Problem details
Go through the entries below and pick out every line with "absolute".
++++ Data shown
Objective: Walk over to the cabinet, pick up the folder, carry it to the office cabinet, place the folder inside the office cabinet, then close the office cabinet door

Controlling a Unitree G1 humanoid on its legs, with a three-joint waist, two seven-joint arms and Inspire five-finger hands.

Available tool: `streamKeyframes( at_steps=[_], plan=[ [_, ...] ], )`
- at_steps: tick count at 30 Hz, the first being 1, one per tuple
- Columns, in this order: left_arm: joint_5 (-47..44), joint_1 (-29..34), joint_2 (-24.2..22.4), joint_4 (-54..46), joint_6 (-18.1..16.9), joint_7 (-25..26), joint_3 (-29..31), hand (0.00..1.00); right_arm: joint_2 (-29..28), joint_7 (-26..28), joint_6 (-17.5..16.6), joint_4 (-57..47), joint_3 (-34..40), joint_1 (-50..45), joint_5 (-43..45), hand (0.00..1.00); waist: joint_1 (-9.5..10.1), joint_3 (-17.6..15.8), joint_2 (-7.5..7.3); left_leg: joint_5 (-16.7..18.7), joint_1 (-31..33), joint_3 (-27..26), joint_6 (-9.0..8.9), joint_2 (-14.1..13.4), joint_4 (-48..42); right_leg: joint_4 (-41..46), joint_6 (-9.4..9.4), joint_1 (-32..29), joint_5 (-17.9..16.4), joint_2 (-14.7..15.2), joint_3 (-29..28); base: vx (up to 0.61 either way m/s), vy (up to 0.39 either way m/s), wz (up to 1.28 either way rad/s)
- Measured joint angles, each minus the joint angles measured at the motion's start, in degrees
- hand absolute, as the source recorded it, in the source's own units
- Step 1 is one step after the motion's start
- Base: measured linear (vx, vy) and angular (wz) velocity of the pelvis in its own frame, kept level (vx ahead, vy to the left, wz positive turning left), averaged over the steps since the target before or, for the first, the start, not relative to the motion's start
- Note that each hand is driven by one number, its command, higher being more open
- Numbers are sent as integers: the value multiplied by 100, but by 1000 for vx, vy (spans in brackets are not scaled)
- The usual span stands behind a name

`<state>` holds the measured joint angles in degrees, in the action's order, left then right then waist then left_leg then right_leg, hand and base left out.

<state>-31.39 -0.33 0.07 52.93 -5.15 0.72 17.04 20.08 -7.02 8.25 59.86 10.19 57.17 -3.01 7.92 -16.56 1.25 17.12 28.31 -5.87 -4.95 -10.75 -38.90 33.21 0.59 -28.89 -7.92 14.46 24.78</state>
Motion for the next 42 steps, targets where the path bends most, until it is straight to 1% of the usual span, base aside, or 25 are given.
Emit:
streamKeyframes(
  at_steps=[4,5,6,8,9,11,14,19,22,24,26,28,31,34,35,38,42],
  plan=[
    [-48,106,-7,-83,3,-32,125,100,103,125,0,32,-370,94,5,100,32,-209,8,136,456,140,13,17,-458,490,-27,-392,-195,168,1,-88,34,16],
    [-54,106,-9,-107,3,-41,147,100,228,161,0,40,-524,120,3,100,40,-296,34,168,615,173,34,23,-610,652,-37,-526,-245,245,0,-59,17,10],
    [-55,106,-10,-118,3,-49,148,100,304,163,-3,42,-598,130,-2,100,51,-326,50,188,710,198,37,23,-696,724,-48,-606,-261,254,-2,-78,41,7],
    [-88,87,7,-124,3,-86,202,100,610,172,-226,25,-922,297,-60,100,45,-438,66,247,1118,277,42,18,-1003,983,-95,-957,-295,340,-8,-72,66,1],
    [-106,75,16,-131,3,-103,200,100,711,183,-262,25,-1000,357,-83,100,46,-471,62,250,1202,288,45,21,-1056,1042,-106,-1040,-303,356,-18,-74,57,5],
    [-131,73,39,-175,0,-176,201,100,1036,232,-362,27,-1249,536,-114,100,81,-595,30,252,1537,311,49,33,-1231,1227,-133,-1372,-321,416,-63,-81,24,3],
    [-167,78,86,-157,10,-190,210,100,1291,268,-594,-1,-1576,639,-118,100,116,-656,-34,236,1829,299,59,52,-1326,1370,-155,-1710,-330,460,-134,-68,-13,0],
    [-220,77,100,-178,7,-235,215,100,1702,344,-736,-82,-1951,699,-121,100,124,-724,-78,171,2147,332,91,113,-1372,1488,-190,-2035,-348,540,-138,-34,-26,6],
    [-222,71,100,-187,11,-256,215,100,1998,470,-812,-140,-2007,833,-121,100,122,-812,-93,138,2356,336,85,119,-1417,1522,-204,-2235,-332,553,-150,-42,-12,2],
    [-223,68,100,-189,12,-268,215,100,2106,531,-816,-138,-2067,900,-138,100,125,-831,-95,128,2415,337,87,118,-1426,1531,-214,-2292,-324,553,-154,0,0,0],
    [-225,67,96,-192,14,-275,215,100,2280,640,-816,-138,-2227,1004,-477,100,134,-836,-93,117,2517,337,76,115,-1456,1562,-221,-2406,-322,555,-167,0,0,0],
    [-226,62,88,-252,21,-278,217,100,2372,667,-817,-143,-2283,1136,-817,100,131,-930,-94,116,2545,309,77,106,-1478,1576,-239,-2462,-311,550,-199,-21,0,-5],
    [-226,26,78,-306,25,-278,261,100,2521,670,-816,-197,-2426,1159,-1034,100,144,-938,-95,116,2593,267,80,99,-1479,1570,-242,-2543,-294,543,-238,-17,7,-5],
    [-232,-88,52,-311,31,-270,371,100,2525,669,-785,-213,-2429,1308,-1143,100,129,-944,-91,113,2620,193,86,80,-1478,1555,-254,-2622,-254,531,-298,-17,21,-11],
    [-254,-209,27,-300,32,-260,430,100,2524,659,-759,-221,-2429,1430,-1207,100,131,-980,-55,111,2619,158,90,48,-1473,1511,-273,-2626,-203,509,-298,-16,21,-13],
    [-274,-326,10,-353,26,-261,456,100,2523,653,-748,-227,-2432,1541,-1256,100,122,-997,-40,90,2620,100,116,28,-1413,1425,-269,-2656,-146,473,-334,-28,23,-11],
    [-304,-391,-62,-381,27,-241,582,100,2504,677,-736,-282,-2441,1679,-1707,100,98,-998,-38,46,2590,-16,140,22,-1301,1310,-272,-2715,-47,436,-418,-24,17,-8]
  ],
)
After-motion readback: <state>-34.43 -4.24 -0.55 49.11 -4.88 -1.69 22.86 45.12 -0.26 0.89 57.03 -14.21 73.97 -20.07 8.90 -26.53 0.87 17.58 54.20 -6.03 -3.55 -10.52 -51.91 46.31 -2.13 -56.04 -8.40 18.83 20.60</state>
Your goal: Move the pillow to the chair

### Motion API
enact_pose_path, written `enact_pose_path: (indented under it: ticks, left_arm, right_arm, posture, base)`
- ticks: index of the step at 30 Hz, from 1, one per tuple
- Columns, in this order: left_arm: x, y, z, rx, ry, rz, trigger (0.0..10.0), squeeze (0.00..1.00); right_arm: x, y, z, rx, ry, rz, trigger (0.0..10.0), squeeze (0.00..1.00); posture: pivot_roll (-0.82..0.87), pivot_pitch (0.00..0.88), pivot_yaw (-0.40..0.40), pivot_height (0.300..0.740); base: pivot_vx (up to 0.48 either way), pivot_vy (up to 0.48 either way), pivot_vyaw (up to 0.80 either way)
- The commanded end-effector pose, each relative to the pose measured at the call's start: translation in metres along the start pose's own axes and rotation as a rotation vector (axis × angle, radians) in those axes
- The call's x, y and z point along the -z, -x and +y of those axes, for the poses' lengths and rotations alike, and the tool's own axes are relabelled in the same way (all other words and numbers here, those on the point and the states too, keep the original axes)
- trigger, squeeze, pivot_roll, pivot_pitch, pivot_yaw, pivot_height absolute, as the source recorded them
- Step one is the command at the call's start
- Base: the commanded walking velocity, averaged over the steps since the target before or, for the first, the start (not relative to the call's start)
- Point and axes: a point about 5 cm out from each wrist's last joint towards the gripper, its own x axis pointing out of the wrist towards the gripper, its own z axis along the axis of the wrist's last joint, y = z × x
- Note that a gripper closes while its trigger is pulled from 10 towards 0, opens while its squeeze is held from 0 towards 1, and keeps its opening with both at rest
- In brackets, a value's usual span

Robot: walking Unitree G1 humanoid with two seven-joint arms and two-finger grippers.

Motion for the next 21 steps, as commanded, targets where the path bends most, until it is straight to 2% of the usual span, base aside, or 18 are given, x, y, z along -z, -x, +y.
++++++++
Result of the exercise
- hand absolute, as the source recorded it, in the source's own units
- trigger, squeeze, pivot_roll, pivot_pitch, pivot_yaw, pivot_height absolute, as the source recorded them

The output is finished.